Film Spotlights Children of Farmers Who Commit Suicide
Every Farmer Counts, Every Child Dreams
By Anju Kaur, SikhNN staff writer, Washington Bureau
Posted: Monday, June 18, 2012 | 08:12 pm
Reporting from Rockville, Maryland - She sings softly, beautifully, a song about the bond between a mother and a daughter, a bond she will never know. Jasvir Kaur’s mother committed suicide when she was seven. And her father is among the more than a quarter-million Indian farmers who have been driven to suicide since 1995.
According to statistics from the National Crime Records Bureau, 256,913 farmers committed suicide between 1995 and 2010, in the five most affected states. That number does not include Punjab, which has a suicide rate as alarming, because its government does not collect reliable statistics.
An Indian farmer commits suicide at least every 32 minutes. That rate does not include female farmers. The government does not record those statistics. By conservative estimates, at least a quarter of a million of their surviving children have been driven into abject poverty, but that number does not include other dependents such as spouses, parents or grandparents. The government also does not record any of those statistics.
Jasvir’s is an ordinary story shared by the extraordinary number of farmer children who have lost at least one parent. The plight of these children is spotlighted in 'A Little Revolution – A Story of Suicides and Dreams,’ the second film by Washington-based director and activist, Harpreet Kaur. Her debut film, ‘Widow Colony,’ exposed the desperate lives of the women whose husbands were massacred in the 1984 anti-Sikh pogroms.
“Both films deal with very serious and morbid issues,” she told SikhNN. “But I cannot afford in my conscious to not do it.”
‘A Little Revolution’ is a 60-minute documentary made on a shoestring budget, she said. It took three years to complete, and was released in the spring of 2011.
“People always talk about statistics, no one highlights the children left behind,” said Harpreet Kaur, in a phone interview, along with her husband and producer, Manmeet Singh. “There is no way you can simply turn your back on them.
“Seeing the children and their lives was the inspiration. The approach was empowerment and activism, to show these children that there is hope in life… that suicide is not the only solution.”
Harpreet Kaur went to Punjab at least a couple of times to research the issue and to conduct some initial interviews. She and her husband then headed to Punjab with a film crew.
“Harpreet brought us all to India in January 2007,” said Suezean Matarazzo, cinematographer for the film. Her husband, the film’s audio recorder, also was part of the crew.

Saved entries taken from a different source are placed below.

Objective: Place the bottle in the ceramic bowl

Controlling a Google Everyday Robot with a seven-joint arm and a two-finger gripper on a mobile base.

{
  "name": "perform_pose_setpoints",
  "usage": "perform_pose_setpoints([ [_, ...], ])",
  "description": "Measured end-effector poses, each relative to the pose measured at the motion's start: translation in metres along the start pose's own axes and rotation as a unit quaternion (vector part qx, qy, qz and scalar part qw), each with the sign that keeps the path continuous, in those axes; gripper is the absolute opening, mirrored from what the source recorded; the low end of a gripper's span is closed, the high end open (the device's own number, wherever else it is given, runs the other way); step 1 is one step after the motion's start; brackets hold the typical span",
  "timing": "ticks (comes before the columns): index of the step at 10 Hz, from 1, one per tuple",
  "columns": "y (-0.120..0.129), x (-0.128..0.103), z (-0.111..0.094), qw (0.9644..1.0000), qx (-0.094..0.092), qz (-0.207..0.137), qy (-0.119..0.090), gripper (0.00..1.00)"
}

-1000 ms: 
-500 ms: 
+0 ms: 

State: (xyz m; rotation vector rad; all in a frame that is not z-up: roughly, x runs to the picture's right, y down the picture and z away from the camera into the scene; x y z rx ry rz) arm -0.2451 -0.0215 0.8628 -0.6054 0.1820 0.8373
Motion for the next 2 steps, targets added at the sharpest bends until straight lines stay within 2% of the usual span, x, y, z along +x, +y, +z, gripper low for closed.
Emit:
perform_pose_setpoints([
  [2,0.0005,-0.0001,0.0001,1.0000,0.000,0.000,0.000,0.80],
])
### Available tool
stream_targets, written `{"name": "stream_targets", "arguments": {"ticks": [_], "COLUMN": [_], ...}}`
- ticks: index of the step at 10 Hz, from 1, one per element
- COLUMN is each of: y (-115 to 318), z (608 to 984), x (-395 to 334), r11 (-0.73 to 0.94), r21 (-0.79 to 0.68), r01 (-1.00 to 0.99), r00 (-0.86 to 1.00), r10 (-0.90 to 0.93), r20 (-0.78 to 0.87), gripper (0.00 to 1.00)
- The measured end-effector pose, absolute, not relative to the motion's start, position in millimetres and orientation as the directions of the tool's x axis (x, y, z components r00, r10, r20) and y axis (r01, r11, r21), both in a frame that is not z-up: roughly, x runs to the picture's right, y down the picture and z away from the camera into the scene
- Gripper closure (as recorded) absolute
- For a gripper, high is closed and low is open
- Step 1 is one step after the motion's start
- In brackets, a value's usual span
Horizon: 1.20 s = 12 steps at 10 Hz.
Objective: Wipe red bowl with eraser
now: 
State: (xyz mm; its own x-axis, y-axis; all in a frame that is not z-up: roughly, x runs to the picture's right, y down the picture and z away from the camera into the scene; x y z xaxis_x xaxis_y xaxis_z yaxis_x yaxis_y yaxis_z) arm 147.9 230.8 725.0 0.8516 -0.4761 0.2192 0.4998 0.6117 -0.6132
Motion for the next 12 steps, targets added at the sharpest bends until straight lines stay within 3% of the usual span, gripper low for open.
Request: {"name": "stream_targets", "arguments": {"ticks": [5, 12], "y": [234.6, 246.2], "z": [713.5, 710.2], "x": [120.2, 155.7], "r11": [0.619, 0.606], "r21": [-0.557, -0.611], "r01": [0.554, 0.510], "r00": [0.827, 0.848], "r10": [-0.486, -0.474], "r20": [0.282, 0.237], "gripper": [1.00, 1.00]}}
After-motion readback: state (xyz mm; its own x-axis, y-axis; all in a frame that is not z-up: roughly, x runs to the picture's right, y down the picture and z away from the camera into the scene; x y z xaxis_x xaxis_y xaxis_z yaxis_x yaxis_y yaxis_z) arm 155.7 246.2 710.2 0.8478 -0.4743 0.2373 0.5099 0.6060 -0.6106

Matarazzo is a native of Africa who lives in Austin, Texas. Filming serious documentaries was nothing out of the ordinary for the 20-year veteran.
“India looks a lot like Kenya, but the people are completely different,” she said. “We drove out from Delhi and discovered Punjab and the people, and found out about the issue… We fell in love with Punjab.”
THE STORY LINE
The plan initially was to capture the in-depth stories of 12 children but that became too many stories, with too many similarities, Matarazzo said. And as the film evolved, and Harpreet Kaur took on a more activist role, she became part of the story. She was not sure whether she should interject herself into story. But once she did, it “made sense.”
After introducing three of the children, and showing the reality of their grief-stricken lives, the film follows the filmmakers and the group of 12, between seven and 18-years-old, as they travel from Punjab and join about a thousand kids in New Delhi to lead a demonstration in the front of the central government. The protest culminates with a scheduled meeting with India’s Agriculture Minister Sharad Pawar.
“We wanted them (the children) to go and fight for their rights rather than being oppressed and blaming their fathers,” Harpreet Kaur said. She and Manmeet Singh organized the protest and the meeting.
The couple spent months with the kids to get to know them and their families. Most of the children had never left their villages.
“Taking them to New Delhi was a culture shock,” she said. “When we took them to a playground and sat them on sea-saw, they did not know how it worked. It made me realize that we were really talking to the rural (of the) rural.
“Every child dreams,” she added. “You remember they had very small dreams, like a bike or a doll.” One wanted to be a singer. A sister and brother dreamed of seeing their mother who had remarried and moved away four years earlier.
“There were cases where the mothers gave the children to a sister,” she said. “People do strange things in strange situations.
“When a farmer dies, the family structure dies along with him.”